## EXERCISE PROMPT
Filter the entries, keeping every line with the string "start".

### THE INPUT

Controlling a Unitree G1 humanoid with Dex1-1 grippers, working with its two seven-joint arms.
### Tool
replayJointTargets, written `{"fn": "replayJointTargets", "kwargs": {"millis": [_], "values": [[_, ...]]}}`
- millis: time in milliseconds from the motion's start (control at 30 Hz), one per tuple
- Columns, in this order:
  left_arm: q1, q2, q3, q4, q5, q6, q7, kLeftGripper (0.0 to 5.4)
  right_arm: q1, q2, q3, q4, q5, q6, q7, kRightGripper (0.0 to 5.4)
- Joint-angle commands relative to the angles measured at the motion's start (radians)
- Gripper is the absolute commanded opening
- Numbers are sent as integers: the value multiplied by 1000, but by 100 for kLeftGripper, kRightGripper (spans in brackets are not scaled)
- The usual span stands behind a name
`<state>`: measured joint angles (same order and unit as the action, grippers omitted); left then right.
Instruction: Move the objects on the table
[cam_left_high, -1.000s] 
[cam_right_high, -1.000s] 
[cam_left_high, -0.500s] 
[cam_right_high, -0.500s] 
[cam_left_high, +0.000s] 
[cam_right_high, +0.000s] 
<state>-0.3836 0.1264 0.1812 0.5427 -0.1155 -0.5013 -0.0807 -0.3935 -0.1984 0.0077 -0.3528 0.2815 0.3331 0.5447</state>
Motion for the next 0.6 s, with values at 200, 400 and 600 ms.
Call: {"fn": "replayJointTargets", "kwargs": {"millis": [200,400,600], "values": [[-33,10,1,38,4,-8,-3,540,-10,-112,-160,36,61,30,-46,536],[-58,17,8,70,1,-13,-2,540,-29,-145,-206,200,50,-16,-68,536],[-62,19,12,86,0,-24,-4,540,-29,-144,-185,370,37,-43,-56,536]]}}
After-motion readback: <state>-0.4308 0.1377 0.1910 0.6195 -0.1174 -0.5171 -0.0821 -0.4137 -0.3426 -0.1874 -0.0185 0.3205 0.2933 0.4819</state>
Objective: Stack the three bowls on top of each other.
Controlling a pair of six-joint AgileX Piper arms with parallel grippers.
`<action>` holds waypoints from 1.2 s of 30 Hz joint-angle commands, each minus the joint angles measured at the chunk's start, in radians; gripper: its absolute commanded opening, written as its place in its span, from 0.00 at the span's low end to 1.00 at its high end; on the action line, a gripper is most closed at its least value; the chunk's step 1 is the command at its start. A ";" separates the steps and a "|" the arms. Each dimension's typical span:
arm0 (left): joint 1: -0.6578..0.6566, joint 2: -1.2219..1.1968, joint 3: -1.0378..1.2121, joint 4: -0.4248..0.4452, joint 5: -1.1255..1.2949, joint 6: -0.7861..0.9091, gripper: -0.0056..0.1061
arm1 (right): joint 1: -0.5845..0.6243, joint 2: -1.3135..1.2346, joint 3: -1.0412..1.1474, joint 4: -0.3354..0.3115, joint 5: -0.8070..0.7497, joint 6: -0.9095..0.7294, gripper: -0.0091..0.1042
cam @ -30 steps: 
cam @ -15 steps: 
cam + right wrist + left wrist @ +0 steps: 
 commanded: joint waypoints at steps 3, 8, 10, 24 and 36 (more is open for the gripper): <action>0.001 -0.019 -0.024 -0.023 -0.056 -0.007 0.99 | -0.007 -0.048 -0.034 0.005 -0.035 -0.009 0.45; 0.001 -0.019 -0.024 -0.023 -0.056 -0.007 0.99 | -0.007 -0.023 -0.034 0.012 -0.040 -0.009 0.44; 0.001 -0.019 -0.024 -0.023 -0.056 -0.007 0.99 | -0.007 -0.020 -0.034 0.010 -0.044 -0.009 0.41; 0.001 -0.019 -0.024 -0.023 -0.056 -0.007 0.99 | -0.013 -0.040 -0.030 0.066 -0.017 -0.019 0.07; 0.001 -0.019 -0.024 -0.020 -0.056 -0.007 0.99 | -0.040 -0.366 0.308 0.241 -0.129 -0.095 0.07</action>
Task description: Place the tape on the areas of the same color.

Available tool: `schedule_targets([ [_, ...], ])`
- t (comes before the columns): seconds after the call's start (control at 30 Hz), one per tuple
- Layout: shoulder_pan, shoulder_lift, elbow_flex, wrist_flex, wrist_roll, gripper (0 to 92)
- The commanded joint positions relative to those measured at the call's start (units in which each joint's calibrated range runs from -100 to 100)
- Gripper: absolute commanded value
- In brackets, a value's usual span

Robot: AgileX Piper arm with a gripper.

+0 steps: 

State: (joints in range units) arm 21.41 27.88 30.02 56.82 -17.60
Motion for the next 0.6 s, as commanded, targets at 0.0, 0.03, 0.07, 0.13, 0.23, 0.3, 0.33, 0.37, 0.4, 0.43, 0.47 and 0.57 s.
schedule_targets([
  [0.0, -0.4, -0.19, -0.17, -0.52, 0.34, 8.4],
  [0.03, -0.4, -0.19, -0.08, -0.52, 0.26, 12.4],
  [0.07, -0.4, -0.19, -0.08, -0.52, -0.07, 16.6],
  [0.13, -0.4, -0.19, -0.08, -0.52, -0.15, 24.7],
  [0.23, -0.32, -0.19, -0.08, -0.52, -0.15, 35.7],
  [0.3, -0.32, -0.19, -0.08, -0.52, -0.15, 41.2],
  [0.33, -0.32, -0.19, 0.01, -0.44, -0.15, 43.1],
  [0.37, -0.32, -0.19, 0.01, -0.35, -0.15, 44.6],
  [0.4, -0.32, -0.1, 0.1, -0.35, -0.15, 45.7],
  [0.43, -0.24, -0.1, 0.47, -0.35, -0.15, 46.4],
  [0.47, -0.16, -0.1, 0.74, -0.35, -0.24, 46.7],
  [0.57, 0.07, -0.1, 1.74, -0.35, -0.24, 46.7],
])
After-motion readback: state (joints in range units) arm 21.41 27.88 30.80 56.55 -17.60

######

## WRITTEN ANSWER
- millis: time in milliseconds from the motion's start (control at 30 Hz), one per tuple
- Joint-angle commands relative to the angles measured at the motion's start (radians)
`<action>` holds waypoints from 1.2 s of 30 Hz joint-angle commands, each minus the joint angles measured at the chunk's start, in radians; gripper: its absolute commanded opening, written as its place in its span, from 0.00 at the span's low end to 1.00 at its high end; on the action line, a gripper is most closed at its least value; the chunk's step 1 is the command at its start. A ";" separates the steps and a "|" the arms. Each dimension's typical span:
- t (comes before the columns): seconds after the call's start (control at 30 Hz), one per tuple
- The commanded joint positions relative to those measured at the call's start (units in which each joint's calibrated range runs from -100 to 100)

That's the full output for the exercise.